To secure a step change in the efficacy of investor engagement for securing lasting sustainability outcomes, the Oxford Sustainable Finance Programme at the University of Oxford has established a new research theme on The Future of Engagement.
Fortunately, emerging technologies, changing client preferences, new regulatory landscapes, and evolving economic geographies create new opportunities for more effective engagement and forms of active ownership.
As part of the project we will looking at some of these topics:
Engagement in asset classes beyond listed equities
There are many opportunities for effective change to be driven by investors through their holdings in different asset classes. We are interested in some of the following questions: how does the form and function of engagement differ by asset class? How should investors prioritise engagement in different asset classes and how might this differ by the type of institution? How could coordinated engagements across asset classes (‘full spectrum engagement’) work, and how could it help to achieve desired outcomes more quickly?
Measuring engagement performance
There is a distinct lack of research in this area, so fundamental questions can be explored to provide new insights, including questioning who should be doing the measurement, with what public/proprietary data, and whether measurement should focus on engagement outcomes or processes. The focus on measurement can also link to broader questions of whether and how engagement is incentivised and encouraged throughout the investment system.
New fintech products and services are disrupting incumbents. Examples include the OpenInvest web platform which facilitates manager selection, PensionBee which allows the amalgamation of pension pots (potentially giving a louder voice to retail investors), and technologies which facilitate virtual AGMs (with the power to redefine corporate-investor communication and engagement spaces and practices). How can fintech change existing engagement practices and open up new approaches to engagement in the near future? Can fintech be used to track voting patterns, fund manager performance on engagement, and engagement outcomes? Can fintech be used to reduce climate-related information asymmetries between market actors, and how this data can inform corporate engagement? How can fintech redefine the geographies of corporate engagement?
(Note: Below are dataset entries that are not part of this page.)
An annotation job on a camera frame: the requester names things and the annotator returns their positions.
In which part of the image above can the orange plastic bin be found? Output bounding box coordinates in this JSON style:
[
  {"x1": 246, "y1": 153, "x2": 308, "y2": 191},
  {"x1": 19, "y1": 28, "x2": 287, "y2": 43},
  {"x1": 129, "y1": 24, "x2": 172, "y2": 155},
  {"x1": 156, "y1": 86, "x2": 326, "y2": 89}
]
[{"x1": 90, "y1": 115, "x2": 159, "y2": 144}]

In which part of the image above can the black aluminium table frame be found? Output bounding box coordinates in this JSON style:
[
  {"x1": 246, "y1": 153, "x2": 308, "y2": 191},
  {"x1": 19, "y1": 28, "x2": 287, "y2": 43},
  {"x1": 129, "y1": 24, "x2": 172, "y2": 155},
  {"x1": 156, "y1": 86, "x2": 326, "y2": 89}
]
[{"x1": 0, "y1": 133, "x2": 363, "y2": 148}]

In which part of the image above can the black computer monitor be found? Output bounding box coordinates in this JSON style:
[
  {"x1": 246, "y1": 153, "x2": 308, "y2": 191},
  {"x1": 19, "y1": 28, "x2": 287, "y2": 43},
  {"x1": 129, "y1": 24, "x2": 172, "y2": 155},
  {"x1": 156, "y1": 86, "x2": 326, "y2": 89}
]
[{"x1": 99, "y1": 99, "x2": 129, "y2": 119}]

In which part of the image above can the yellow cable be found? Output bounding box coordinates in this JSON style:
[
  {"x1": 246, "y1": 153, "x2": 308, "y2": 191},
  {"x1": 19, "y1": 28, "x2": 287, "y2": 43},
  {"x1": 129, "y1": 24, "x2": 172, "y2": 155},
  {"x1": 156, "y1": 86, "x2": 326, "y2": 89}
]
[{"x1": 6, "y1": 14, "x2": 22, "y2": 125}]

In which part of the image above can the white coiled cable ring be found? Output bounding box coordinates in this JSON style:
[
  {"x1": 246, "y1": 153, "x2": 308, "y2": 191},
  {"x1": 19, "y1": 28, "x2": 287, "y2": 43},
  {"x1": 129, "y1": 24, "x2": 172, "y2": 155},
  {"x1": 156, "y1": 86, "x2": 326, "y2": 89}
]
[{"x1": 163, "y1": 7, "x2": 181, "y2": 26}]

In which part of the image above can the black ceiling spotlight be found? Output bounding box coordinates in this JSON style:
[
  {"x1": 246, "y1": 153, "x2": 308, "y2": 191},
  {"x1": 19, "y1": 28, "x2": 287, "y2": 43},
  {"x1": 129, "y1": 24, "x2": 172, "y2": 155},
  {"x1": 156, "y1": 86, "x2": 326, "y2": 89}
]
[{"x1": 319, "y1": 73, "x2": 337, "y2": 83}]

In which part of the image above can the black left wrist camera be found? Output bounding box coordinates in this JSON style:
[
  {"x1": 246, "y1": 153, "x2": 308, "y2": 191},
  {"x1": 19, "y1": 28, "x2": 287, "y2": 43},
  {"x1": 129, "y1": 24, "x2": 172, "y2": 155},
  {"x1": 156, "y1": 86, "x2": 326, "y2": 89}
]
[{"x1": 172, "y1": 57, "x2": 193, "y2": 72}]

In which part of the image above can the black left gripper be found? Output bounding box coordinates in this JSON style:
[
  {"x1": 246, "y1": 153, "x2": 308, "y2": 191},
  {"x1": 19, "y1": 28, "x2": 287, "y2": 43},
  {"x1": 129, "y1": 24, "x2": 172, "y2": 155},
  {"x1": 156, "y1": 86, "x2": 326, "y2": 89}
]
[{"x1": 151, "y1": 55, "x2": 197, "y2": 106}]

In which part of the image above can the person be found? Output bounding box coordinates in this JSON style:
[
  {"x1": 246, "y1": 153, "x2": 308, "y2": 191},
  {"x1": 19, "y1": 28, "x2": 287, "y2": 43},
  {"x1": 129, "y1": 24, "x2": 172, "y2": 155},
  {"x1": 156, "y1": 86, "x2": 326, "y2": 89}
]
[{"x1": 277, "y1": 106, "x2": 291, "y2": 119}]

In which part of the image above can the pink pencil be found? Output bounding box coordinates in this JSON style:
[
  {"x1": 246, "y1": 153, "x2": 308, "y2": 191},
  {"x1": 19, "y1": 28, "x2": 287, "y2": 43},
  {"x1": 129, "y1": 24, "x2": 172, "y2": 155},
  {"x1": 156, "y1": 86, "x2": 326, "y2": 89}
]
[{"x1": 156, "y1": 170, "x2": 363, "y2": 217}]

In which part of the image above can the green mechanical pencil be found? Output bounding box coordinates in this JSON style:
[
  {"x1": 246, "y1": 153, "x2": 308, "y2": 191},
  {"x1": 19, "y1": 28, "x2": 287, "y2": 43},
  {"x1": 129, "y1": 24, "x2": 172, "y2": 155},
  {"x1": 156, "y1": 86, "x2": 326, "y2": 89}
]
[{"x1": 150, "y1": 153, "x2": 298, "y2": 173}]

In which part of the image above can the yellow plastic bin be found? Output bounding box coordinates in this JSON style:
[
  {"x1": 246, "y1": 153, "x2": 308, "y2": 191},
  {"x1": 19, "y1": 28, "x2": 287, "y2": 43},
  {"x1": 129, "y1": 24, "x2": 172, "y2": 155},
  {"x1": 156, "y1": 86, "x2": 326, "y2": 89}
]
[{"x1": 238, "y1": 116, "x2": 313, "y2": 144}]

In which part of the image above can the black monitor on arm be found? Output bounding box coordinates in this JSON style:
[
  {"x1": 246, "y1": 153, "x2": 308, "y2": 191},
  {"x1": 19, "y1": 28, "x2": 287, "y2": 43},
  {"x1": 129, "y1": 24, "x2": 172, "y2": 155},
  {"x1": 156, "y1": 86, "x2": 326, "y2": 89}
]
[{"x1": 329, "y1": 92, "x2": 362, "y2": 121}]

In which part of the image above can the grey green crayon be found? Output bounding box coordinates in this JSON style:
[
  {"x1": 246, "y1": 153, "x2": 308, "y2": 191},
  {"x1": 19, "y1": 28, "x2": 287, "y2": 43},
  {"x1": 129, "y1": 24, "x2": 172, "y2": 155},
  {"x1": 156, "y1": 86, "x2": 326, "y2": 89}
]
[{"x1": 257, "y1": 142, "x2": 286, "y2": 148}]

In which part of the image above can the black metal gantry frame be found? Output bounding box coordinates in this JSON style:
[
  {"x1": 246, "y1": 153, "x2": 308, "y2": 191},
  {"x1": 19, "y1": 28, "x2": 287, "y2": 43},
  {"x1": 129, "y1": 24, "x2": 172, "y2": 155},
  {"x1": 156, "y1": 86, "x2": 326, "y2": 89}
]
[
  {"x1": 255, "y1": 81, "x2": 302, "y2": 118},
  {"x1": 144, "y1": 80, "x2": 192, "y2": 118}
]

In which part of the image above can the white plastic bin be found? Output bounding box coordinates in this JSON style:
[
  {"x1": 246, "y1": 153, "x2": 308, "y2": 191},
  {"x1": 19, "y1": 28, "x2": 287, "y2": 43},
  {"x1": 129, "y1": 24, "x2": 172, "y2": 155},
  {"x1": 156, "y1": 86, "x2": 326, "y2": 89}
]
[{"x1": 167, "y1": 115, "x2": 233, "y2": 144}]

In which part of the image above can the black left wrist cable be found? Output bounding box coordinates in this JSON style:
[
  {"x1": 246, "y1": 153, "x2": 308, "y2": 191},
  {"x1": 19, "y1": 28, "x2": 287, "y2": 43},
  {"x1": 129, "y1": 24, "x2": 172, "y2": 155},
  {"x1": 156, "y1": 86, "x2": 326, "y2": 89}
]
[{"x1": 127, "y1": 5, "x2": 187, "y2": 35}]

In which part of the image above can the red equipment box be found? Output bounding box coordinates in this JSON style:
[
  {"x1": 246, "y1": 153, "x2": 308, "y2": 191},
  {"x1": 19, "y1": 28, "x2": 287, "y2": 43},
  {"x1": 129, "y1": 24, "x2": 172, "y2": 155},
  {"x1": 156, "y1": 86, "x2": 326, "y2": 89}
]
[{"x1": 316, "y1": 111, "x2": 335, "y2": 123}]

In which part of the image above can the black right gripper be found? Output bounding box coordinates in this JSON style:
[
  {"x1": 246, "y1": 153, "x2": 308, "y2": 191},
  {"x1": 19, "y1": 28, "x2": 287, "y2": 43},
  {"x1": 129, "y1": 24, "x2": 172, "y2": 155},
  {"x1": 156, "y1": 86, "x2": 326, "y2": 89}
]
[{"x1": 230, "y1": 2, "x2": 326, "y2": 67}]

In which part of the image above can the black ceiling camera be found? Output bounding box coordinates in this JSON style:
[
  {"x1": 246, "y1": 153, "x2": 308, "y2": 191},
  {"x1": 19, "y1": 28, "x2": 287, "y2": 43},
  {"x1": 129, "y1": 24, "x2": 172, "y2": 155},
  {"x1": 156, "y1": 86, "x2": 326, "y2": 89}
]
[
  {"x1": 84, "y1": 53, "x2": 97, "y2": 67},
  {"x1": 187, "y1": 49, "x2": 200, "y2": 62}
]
There is significant momentum gathering behind sustainable financial regulation and policy reform in Europe and in other jurisdictions. We will explore how these reforms might affect the scale and scope of shareholder engagements throughout the investment system and across different geographies.
Much of the dialogue and academic research on engagement is focused on listed equities in the US, Canada, Europe, Japan, and Australia. How do engagement questions/issues differ geographically, particularly in emerging economies?
Behaviour and game theory
Novel insights into engagement strategies and effectiveness can be gathered through the application of behavioural finance and game theory. Can we secure new insights through behavioural experiments? Can game theory be used to optimize engagement strategies over the long term?
Newly available data
Developments in artificial intelligence, when combined with new and existing datasets, augur ultra-transparency that will upend the current information asymmetries that exist between companies and their investors, and between financial institutions and their regulators. This has huge potential to help align the financial system with environmental sustainability. New data can contribute to and further shape shareholder engagement practices and processes. Could this potentially drive more timely and targeted engagements?
Instead of engaging with boards and management on topics related to process, governance, or incentives at a parent company-level, could parallel engagement strategies become much more targeted and localised? For example, focusing on achieving specific sustainability outcomes in specific places and industries in a defined time period, taking account of local context and local levers of influence available to investors and investor coalitions
Theoretical, technological, regulatory, and practical changes can shape active ownership for the better and The Future of Engagement project will systematically explore these issues and identify specific ways to achieve greater success much more quickly. We need to achieve a step change in the quality and efficacy of engagement across asset classes, sectors, and geographies. This is essential if finance is going to work for both people and planet.
Dr Ben Caldecott is founding director of the Oxford Sustainable Finance Programme and an associate professor at the University of Oxford, as well as co-chair of the Global Research Alliance for Sustainable Finance and Investment.